The design is a little similar to what I did for the power measurement part of my senior design project, except I used a modern dsPIC, 16 bit ADC for the current channel, and no built in isolation. The isolation was provided with a bunch of high value resistors for the voltage channel and a Hall sensor for the current channel.
I wonder if it could be configured as 3 single phase power meters and if it could work down to DC. The latter would make it especially useful for testing efficiency of power supply circuits.
Just to define the term for everyone, Equivalent Time Sampling is when you take advantage of the fact that a waveform repeats, so by sampling 10 different cycles of the same waveform at 50kHz with slightly different offsets on the ADC timing, you can recover a signal sampled at 500kHz. This only works if every cycle of the signal is identical, though.

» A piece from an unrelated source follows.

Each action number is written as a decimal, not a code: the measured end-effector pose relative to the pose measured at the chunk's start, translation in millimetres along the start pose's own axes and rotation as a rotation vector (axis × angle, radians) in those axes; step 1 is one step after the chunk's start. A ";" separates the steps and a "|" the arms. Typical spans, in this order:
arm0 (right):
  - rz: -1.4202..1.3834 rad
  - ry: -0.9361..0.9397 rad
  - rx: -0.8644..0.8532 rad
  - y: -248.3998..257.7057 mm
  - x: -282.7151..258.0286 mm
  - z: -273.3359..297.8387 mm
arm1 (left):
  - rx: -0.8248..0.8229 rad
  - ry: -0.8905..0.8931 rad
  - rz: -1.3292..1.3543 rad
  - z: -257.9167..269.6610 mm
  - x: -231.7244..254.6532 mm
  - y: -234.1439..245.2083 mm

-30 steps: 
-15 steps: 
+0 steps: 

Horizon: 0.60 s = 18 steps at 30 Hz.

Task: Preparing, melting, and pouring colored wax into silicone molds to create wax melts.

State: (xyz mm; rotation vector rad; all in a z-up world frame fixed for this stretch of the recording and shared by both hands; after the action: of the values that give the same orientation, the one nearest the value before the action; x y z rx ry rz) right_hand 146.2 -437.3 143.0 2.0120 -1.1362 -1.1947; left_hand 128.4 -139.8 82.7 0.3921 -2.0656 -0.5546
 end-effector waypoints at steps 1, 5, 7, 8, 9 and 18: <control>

And this got me thinking, the high frequency noise injected by a switch mode supply is very unlikely to be phase-locked to the mains frequency, so this assumption seems completely invalid, doesn't it? The phase of the switch noise with respect to mains phase will be different each cycle. On the flipside, any harmonics will be just fine (judging from the PM100 manual, harmonics are very fundamental [no pun intended] to what this meter does), and if you just wanted to measure the RMS non-harmonic noise, I guess you could just take the RMS of all the recorded values (minus the 50Hz fundamental) -- perhaps you don't really need the points to form a meaningful curve.
Does seem a bit dodgy nevertheless though, right?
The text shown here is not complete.